# What the task requires
The material must be copied out exactly, line for line.
Data provided section start
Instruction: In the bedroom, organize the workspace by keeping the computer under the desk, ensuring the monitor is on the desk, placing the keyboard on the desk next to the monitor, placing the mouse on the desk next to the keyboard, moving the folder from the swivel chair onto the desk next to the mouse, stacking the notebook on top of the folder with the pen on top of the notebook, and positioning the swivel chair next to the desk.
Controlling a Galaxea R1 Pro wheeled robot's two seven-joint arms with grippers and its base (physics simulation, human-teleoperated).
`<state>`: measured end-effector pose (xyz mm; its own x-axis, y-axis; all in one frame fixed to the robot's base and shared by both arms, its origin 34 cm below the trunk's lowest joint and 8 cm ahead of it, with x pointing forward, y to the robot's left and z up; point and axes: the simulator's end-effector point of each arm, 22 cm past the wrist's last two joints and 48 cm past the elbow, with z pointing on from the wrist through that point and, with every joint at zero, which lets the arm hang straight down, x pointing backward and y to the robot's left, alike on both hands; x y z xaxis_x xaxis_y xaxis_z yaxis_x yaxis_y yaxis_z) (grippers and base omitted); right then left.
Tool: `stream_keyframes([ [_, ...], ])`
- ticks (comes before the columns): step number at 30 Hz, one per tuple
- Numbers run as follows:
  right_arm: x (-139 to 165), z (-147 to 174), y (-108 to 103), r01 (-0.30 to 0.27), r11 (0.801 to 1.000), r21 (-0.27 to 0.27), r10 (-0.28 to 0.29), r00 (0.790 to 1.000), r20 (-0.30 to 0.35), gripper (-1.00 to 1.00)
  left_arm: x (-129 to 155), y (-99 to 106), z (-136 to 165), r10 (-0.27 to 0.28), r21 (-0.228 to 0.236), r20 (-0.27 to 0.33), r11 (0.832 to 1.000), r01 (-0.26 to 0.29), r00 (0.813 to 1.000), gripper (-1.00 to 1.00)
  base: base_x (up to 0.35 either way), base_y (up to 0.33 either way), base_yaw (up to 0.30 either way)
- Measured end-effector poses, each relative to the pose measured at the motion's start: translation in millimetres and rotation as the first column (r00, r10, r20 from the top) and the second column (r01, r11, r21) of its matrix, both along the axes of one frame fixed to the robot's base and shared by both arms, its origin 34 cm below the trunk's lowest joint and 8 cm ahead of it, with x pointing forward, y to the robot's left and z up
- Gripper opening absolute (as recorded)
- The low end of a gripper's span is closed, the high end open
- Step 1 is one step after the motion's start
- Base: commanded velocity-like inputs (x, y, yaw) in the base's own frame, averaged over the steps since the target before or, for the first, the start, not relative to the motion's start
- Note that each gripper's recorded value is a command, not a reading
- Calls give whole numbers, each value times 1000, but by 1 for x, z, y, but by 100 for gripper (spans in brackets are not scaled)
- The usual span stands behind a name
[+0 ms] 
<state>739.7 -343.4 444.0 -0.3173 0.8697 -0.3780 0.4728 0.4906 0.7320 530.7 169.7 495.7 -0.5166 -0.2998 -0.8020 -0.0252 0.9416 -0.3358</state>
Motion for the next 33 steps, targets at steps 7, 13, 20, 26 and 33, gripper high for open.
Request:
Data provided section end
# Output for this exercise
Instruction: In the bedroom, organize the workspace by keeping the computer under the desk, ensuring the monitor is on the desk, placing the keyboard on the desk next to the monitor, placing the mouse on the desk next to the keyboard, moving the folder from the swivel chair onto the desk next to the mouse, stacking the notebook on top of the folder with the pen on top of the notebook, and positioning the swivel chair next to the desk.
Controlling a Galaxea R1 Pro wheeled robot's two seven-joint arms with grippers and its base (physics simulation, human-teleoperated).
`<state>`: measured end-effector pose (xyz mm; its own x-axis, y-axis; all in one frame fixed to the robot's base and shared by both arms, its origin 34 cm below the trunk's lowest joint and 8 cm ahead of it, with x pointing forward, y to the robot's left and z up; point and axes: the simulator's end-effector point of each arm, 22 cm past the wrist's last two joints and 48 cm past the elbow, with z pointing on from the wrist through that point and, with every joint at zero, which lets the arm hang straight down, x pointing backward and y to the robot's left, alike on both hands; x y z xaxis_x xaxis_y xaxis_z yaxis_x yaxis_y yaxis_z) (grippers and base omitted); right then left.
Tool: `stream_keyframes([ [_, ...], ])`
- ticks (comes before the columns): step number at 30 Hz, one per tuple
- Numbers run as follows:
  right_arm: x (-139 to 165), z (-147 to 174), y (-108 to 103), r01 (-0.30 to 0.27), r11 (0.801 to 1.000), r21 (-0.27 to 0.27), r10 (-0.28 to 0.29), r00 (0.790 to 1.000), r20 (-0.30 to 0.35), gripper (-1.00 to 1.00)
  left_arm: x (-129 to 155), y (-99 to 106), z (-136 to 165), r10 (-0.27 to 0.28), r21 (-0.228 to 0.236), r20 (-0.27 to 0.33), r11 (0.832 to 1.000), r01 (-0.26 to 0.29), r00 (0.813 to 1.000), gripper (-1.00 to 1.00)
  base: base_x (up to 0.35 either way), base_y (up to 0.33 either way), base_yaw (up to 0.30 either way)
- Measured end-effector poses, each relative to the pose measured at the motion's start: translation in millimetres and rotation as the first column (r00, r10, r20 from the top) and the second column (r01, r11, r21) of its matrix, both along the axes of one frame fixed to the robot's base and shared by both arms, its origin 34 cm below the trunk's lowest joint and 8 cm ahead of it, with x pointing forward, y to the robot's left and z up
- Gripper opening absolute (as recorded)
- The low end of a gripper's span is closed, the high end open
- Step 1 is one step after the motion's start
- Base: commanded velocity-like inputs (x, y, yaw) in the base's own frame, averaged over the steps since the target before or, for the first, the start, not relative to the motion's start
- Note that each gripper's recorded value is a command, not a reading
- Calls give whole numbers, each value times 1000, but by 1 for x, z, y, but by 100 for gripper (spans in brackets are not scaled)
- The usual span stands behind a name
[+0 ms] 
<state>739.7 -343.4 444.0 -0.3173 0.8697 -0.3780 0.4728 0.4906 0.7320 530.7 169.7 495.7 -0.5166 -0.2998 -0.8020 -0.0252 0.9416 -0.3358</state>
Motion for the next 33 steps, targets at steps 7, 13, 20, 26 and 33, gripper high for open.
Request:

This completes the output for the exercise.